### WORK REQUEST
Could you filter the data below down to the lines that hold the word "shirt"?

+++

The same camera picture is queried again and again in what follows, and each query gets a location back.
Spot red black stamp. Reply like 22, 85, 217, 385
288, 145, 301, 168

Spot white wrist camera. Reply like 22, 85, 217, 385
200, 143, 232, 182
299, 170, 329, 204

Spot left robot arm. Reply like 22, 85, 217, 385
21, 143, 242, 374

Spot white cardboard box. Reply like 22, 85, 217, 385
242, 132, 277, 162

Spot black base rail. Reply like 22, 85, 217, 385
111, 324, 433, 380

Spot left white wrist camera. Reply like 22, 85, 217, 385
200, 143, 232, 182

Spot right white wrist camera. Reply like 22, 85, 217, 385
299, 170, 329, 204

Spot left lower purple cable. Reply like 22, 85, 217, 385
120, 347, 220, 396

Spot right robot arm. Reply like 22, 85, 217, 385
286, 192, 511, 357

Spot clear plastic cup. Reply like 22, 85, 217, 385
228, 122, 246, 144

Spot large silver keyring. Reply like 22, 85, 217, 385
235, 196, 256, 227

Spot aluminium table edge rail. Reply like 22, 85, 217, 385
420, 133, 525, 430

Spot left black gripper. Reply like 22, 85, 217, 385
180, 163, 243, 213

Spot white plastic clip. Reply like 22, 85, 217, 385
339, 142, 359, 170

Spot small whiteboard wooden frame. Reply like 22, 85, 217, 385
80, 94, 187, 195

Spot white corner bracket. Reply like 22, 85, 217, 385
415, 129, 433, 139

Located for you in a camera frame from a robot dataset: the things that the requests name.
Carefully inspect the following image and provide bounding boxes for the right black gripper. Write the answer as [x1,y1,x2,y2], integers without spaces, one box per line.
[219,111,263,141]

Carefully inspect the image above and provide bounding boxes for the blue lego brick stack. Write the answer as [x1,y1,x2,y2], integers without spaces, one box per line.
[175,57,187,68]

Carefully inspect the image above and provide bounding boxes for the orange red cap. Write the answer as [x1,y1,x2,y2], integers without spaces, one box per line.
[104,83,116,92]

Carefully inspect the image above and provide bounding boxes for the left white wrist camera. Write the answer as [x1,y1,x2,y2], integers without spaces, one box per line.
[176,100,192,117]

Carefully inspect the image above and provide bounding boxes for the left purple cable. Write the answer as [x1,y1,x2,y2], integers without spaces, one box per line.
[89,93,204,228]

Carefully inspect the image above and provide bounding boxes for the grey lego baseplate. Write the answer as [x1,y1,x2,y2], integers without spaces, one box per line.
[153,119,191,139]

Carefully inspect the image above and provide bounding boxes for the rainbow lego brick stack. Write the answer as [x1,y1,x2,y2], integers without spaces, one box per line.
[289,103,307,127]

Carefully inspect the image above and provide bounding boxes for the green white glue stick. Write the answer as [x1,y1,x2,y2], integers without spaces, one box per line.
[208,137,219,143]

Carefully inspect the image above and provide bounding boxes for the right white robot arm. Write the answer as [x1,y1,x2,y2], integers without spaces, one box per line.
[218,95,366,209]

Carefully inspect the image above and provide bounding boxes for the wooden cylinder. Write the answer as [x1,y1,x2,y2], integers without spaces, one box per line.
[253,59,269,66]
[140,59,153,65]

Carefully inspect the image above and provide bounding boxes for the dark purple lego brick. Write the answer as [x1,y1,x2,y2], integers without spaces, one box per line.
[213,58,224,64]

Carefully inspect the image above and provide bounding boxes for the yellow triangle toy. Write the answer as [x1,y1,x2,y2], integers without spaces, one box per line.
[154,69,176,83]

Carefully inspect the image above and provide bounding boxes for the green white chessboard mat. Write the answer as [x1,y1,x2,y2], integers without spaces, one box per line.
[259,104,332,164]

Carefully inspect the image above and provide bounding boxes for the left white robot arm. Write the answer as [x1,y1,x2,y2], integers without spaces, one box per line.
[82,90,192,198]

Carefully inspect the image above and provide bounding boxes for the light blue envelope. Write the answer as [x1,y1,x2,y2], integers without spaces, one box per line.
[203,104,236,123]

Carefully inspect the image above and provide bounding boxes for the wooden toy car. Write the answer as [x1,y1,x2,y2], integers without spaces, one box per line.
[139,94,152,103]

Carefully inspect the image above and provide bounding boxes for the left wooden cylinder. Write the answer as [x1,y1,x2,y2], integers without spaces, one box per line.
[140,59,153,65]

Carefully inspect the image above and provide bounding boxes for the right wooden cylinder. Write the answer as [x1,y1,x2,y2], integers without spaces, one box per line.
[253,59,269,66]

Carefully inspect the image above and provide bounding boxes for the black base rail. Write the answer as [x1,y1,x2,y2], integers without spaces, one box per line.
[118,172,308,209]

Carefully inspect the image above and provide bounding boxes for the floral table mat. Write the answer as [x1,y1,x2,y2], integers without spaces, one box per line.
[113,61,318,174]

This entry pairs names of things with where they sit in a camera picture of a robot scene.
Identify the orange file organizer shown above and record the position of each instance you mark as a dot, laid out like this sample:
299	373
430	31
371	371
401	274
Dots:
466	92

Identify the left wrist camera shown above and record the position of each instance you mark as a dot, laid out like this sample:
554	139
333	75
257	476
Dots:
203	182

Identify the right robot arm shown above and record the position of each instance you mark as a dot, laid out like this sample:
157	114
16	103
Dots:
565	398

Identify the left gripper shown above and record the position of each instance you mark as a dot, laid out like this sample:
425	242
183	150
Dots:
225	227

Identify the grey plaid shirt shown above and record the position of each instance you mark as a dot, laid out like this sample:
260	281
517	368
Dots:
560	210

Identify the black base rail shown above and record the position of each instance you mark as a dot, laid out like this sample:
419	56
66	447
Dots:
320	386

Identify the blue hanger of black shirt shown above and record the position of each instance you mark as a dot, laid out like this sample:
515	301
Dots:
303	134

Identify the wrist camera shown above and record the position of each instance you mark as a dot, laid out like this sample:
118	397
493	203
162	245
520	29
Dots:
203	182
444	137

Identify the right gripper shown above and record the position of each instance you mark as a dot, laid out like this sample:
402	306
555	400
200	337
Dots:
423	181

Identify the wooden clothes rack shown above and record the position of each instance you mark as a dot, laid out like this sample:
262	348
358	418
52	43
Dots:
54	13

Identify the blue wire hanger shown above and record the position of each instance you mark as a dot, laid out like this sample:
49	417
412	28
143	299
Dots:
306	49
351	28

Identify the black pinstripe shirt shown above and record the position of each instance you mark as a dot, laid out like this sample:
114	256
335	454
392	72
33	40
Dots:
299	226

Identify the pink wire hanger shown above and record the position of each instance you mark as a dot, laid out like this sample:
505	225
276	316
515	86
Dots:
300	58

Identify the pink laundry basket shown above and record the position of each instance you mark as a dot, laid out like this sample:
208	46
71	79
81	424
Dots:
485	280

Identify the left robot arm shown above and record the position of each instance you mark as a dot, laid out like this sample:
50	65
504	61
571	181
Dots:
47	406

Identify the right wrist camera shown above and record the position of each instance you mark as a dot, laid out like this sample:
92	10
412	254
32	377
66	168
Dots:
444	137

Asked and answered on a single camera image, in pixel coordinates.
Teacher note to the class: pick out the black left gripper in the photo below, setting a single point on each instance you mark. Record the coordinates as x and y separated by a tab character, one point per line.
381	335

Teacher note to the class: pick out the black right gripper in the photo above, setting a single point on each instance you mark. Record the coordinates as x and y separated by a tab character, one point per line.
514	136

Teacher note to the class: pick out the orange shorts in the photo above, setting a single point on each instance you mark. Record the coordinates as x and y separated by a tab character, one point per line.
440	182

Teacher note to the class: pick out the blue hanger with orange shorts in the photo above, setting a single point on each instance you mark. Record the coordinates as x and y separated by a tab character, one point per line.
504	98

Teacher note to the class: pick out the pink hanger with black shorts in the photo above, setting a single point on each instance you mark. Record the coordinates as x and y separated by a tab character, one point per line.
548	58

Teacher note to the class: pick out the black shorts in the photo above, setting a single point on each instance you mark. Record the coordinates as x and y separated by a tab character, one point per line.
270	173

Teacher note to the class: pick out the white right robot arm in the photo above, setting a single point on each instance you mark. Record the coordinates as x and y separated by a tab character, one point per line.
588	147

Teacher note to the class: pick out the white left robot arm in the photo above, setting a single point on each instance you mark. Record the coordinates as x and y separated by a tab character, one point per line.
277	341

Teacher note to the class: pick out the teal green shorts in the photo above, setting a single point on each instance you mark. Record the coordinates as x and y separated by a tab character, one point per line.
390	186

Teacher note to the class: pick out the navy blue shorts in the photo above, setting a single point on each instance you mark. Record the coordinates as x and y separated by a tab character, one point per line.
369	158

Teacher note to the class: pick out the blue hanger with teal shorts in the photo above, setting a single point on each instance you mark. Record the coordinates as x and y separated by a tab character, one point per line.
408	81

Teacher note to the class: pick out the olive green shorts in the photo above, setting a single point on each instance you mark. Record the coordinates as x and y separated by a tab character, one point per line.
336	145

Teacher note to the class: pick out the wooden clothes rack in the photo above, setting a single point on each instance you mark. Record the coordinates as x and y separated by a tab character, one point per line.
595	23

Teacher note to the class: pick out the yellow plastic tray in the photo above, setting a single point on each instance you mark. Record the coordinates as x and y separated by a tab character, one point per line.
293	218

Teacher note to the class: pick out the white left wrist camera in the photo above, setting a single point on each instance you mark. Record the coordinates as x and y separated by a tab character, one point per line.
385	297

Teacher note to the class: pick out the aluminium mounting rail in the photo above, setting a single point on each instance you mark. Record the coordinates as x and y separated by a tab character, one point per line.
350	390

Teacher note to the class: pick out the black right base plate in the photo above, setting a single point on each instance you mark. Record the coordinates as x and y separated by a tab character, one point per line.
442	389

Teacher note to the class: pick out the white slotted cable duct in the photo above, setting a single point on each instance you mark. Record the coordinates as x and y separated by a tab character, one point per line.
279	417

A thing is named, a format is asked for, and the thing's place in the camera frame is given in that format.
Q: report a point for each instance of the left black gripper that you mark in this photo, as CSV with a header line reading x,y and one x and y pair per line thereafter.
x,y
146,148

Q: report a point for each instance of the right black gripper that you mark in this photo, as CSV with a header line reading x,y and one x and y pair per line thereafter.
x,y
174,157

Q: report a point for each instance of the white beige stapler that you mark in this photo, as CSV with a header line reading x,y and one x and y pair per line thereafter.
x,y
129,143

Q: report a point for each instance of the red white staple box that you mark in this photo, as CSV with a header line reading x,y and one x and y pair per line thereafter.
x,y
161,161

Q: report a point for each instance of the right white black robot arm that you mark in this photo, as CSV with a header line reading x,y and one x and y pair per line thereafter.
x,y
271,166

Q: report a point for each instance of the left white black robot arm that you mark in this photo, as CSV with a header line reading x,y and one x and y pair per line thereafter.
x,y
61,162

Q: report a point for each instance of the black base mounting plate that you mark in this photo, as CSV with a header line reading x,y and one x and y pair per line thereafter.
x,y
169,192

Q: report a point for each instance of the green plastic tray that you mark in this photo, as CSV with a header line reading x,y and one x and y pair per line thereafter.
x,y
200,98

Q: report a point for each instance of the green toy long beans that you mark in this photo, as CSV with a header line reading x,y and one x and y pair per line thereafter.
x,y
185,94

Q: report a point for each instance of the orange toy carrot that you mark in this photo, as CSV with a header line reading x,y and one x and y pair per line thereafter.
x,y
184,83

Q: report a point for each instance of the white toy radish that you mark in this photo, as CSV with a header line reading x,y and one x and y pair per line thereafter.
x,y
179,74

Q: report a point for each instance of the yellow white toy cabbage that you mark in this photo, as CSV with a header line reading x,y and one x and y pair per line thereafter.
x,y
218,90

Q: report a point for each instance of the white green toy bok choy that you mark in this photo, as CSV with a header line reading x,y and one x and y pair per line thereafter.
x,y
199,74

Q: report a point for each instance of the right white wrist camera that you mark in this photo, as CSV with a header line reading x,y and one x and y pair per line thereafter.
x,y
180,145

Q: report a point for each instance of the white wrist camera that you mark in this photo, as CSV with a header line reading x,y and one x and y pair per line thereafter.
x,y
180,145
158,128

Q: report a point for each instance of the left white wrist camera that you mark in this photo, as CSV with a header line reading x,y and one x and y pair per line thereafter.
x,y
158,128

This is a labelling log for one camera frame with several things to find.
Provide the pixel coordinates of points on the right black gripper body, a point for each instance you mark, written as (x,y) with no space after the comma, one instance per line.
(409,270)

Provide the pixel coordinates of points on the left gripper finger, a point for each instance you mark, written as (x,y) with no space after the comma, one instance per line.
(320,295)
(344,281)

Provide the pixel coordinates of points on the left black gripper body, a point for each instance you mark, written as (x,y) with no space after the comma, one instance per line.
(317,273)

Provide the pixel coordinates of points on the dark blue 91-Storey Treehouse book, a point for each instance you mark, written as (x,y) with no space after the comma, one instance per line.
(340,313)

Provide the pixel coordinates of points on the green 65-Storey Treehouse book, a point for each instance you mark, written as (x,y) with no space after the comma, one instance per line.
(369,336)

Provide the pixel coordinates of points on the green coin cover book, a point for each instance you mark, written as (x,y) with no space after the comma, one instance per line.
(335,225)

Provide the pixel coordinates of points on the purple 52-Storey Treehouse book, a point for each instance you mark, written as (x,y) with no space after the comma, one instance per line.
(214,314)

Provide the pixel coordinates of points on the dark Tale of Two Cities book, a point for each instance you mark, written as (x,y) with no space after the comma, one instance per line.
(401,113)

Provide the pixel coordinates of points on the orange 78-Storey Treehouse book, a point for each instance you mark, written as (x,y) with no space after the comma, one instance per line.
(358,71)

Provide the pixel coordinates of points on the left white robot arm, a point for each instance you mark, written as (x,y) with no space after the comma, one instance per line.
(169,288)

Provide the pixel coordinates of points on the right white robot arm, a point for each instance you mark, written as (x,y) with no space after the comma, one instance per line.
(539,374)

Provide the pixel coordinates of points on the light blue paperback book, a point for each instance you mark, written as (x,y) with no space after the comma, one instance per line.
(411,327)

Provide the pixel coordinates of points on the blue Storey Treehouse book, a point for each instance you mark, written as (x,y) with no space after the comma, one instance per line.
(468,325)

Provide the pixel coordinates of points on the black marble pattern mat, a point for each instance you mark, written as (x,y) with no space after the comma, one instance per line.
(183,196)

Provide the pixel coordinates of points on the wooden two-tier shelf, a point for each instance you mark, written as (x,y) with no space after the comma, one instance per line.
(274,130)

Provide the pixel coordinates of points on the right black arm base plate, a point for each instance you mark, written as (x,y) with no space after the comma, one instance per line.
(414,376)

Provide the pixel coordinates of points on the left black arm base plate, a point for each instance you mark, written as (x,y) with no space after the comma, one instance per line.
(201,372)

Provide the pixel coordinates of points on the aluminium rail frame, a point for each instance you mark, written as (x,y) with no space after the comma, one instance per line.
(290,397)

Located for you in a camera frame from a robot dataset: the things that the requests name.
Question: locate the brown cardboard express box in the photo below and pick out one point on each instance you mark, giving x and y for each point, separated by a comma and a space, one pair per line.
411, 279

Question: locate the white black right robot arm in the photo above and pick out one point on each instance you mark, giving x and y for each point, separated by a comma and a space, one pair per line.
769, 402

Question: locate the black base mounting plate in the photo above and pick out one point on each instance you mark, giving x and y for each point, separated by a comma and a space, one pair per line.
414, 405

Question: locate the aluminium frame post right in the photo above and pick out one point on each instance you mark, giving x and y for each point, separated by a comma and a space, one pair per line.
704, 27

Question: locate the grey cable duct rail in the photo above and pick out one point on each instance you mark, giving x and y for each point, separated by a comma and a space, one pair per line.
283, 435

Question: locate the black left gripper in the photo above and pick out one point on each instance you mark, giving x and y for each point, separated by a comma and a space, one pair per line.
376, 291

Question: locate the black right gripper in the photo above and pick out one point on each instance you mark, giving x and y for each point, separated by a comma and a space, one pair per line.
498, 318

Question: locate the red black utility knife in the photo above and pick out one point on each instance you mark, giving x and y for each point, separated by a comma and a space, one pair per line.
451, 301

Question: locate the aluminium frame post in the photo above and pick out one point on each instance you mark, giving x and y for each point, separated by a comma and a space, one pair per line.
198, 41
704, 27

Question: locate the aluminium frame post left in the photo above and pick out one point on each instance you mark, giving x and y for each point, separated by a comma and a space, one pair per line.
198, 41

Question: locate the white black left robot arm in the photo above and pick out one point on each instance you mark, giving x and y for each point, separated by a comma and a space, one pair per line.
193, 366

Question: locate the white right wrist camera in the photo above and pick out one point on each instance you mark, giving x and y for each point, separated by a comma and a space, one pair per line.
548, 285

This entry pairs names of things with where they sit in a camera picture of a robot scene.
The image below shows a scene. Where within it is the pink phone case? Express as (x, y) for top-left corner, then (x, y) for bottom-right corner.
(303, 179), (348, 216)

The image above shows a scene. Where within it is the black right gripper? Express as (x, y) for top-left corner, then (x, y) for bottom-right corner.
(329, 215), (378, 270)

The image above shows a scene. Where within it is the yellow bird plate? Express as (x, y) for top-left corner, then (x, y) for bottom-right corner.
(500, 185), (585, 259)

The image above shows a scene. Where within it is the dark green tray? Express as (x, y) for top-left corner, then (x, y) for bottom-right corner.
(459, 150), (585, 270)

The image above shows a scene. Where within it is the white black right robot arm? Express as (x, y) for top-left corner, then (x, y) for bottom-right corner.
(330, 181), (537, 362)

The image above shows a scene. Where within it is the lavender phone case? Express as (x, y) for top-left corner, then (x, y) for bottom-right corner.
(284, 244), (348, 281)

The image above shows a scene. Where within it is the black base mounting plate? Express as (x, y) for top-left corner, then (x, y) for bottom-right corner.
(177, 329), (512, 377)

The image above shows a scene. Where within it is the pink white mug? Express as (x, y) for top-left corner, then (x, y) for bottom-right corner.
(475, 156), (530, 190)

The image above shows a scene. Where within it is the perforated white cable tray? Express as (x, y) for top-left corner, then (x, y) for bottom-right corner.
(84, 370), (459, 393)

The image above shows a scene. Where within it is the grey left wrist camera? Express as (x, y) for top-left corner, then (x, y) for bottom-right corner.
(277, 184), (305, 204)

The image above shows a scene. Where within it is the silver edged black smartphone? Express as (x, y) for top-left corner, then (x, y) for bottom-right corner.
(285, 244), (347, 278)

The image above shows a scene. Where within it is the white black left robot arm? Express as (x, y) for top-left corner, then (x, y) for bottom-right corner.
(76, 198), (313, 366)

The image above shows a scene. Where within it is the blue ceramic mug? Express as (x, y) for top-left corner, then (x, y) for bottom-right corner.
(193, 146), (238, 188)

+++

### REPLY TO THE TASK
Identify the grey plaid shirt shown above and record the position of each instance you mark as a dot, laid out like this sample:
Identify the blue hanger of black shirt shown above and record the position of each instance you mark as a dot, laid out like this sample:
Identify the black pinstripe shirt shown above and record the position of each instance you mark as a dot, laid out like this sample:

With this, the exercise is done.